**EXERCISE BRIEF:** Print the full listing once more, exactly as given.

**AVAILABLE DATA:**
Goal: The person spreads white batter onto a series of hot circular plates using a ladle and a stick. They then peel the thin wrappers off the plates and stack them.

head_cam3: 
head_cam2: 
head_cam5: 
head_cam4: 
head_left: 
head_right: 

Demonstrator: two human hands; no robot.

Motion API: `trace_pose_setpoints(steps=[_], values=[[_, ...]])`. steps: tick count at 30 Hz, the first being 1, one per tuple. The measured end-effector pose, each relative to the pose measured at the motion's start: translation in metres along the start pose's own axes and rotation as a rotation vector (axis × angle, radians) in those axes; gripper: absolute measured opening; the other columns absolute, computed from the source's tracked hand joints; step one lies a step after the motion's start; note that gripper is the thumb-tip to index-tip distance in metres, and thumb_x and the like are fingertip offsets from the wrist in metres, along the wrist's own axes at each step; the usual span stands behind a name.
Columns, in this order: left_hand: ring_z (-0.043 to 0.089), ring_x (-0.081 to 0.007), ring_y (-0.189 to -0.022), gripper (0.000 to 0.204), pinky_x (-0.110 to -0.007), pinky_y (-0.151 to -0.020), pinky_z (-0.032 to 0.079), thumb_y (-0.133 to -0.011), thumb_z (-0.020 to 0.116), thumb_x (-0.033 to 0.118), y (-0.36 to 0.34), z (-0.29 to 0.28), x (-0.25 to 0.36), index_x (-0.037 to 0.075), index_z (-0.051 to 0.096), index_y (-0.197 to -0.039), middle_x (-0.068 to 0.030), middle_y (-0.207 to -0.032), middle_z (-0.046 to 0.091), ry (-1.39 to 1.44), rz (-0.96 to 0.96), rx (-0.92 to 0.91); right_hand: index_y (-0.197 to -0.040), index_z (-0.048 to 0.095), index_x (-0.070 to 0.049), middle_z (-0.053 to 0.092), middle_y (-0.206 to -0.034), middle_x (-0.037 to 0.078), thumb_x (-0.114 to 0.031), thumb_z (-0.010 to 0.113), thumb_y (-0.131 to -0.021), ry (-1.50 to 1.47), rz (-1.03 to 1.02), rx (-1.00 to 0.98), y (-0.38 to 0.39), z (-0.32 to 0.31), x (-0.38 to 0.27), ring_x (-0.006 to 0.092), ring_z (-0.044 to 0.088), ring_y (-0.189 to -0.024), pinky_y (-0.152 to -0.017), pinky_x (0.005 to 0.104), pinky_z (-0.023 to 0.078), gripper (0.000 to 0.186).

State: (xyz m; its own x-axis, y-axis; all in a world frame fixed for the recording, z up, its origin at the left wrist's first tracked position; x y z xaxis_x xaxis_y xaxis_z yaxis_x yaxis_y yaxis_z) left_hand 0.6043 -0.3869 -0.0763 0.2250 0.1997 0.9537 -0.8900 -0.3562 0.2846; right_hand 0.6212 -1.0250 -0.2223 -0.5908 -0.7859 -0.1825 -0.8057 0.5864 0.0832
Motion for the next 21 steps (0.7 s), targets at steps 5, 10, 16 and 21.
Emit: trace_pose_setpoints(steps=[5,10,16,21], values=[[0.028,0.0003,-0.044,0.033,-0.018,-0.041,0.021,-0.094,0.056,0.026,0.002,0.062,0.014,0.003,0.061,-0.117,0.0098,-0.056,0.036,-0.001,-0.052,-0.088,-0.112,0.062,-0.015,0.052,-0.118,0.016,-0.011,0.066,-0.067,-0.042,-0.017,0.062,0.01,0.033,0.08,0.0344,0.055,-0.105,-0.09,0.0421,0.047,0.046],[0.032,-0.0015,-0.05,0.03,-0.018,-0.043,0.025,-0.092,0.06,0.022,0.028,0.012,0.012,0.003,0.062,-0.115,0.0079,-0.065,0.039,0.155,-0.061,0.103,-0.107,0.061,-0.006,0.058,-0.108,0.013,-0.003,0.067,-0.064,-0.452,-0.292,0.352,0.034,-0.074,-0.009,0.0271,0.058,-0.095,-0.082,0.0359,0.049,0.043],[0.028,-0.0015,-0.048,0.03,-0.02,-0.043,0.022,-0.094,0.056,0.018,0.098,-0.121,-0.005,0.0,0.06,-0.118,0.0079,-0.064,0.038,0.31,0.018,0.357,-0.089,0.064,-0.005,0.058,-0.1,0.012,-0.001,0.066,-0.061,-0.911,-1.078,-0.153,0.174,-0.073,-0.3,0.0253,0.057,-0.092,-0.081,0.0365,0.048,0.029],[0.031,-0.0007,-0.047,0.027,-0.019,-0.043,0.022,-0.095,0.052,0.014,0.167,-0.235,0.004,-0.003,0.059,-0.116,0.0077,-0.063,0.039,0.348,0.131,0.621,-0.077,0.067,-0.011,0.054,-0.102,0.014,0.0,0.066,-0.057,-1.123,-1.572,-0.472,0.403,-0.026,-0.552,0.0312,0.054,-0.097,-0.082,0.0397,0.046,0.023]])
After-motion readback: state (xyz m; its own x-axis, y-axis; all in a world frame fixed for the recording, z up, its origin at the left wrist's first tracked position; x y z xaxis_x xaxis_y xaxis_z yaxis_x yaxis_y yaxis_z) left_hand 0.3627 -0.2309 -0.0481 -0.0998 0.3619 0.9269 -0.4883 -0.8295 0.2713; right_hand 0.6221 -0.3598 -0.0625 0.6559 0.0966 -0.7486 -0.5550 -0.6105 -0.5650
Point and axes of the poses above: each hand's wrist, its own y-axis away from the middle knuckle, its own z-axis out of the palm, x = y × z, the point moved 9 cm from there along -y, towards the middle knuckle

**RESPONSE TO THE EXERCISE:**
Goal: The person spreads white batter onto a series of hot circular plates using a ladle and a stick. They then peel the thin wrappers off the plates and stack them.

head_cam3: 
head_cam2: 
head_cam5: 
head_cam4: 
head_left: 
head_right: 

Demonstrator: two human hands; no robot.

Motion API: `trace_pose_setpoints(steps=[_], values=[[_, ...]])`. steps: tick count at 30 Hz, the first being 1, one per tuple. The measured end-effector pose, each relative to the pose measured at the motion's start: translation in metres along the start pose's own axes and rotation as a rotation vector (axis × angle, radians) in those axes; gripper: absolute measured opening; the other columns absolute, computed from the source's tracked hand joints; step one lies a step after the motion's start; note that gripper is the thumb-tip to index-tip distance in metres, and thumb_x and the like are fingertip offsets from the wrist in metres, along the wrist's own axes at each step; the usual span stands behind a name.
Columns, in this order: left_hand: ring_z (-0.043 to 0.089), ring_x (-0.081 to 0.007), ring_y (-0.189 to -0.022), gripper (0.000 to 0.204), pinky_x (-0.110 to -0.007), pinky_y (-0.151 to -0.020), pinky_z (-0.032 to 0.079), thumb_y (-0.133 to -0.011), thumb_z (-0.020 to 0.116), thumb_x (-0.033 to 0.118), y (-0.36 to 0.34), z (-0.29 to 0.28), x (-0.25 to 0.36), index_x (-0.037 to 0.075), index_z (-0.051 to 0.096), index_y (-0.197 to -0.039), middle_x (-0.068 to 0.030), middle_y (-0.207 to -0.032), middle_z (-0.046 to 0.091), ry (-1.39 to 1.44), rz (-0.96 to 0.96), rx (-0.92 to 0.91); right_hand: index_y (-0.197 to -0.040), index_z (-0.048 to 0.095), index_x (-0.070 to 0.049), middle_z (-0.053 to 0.092), middle_y (-0.206 to -0.034), middle_x (-0.037 to 0.078), thumb_x (-0.114 to 0.031), thumb_z (-0.010 to 0.113), thumb_y (-0.131 to -0.021), ry (-1.50 to 1.47), rz (-1.03 to 1.02), rx (-1.00 to 0.98), y (-0.38 to 0.39), z (-0.32 to 0.31), x (-0.38 to 0.27), ring_x (-0.006 to 0.092), ring_z (-0.044 to 0.088), ring_y (-0.189 to -0.024), pinky_y (-0.152 to -0.017), pinky_x (0.005 to 0.104), pinky_z (-0.023 to 0.078), gripper (0.000 to 0.186).

State: (xyz m; its own x-axis, y-axis; all in a world frame fixed for the recording, z up, its origin at the left wrist's first tracked position; x y z xaxis_x xaxis_y xaxis_z yaxis_x yaxis_y yaxis_z) left_hand 0.6043 -0.3869 -0.0763 0.2250 0.1997 0.9537 -0.8900 -0.3562 0.2846; right_hand 0.6212 -1.0250 -0.2223 -0.5908 -0.7859 -0.1825 -0.8057 0.5864 0.0832
Motion for the next 21 steps (0.7 s), targets at steps 5, 10, 16 and 21.
Emit: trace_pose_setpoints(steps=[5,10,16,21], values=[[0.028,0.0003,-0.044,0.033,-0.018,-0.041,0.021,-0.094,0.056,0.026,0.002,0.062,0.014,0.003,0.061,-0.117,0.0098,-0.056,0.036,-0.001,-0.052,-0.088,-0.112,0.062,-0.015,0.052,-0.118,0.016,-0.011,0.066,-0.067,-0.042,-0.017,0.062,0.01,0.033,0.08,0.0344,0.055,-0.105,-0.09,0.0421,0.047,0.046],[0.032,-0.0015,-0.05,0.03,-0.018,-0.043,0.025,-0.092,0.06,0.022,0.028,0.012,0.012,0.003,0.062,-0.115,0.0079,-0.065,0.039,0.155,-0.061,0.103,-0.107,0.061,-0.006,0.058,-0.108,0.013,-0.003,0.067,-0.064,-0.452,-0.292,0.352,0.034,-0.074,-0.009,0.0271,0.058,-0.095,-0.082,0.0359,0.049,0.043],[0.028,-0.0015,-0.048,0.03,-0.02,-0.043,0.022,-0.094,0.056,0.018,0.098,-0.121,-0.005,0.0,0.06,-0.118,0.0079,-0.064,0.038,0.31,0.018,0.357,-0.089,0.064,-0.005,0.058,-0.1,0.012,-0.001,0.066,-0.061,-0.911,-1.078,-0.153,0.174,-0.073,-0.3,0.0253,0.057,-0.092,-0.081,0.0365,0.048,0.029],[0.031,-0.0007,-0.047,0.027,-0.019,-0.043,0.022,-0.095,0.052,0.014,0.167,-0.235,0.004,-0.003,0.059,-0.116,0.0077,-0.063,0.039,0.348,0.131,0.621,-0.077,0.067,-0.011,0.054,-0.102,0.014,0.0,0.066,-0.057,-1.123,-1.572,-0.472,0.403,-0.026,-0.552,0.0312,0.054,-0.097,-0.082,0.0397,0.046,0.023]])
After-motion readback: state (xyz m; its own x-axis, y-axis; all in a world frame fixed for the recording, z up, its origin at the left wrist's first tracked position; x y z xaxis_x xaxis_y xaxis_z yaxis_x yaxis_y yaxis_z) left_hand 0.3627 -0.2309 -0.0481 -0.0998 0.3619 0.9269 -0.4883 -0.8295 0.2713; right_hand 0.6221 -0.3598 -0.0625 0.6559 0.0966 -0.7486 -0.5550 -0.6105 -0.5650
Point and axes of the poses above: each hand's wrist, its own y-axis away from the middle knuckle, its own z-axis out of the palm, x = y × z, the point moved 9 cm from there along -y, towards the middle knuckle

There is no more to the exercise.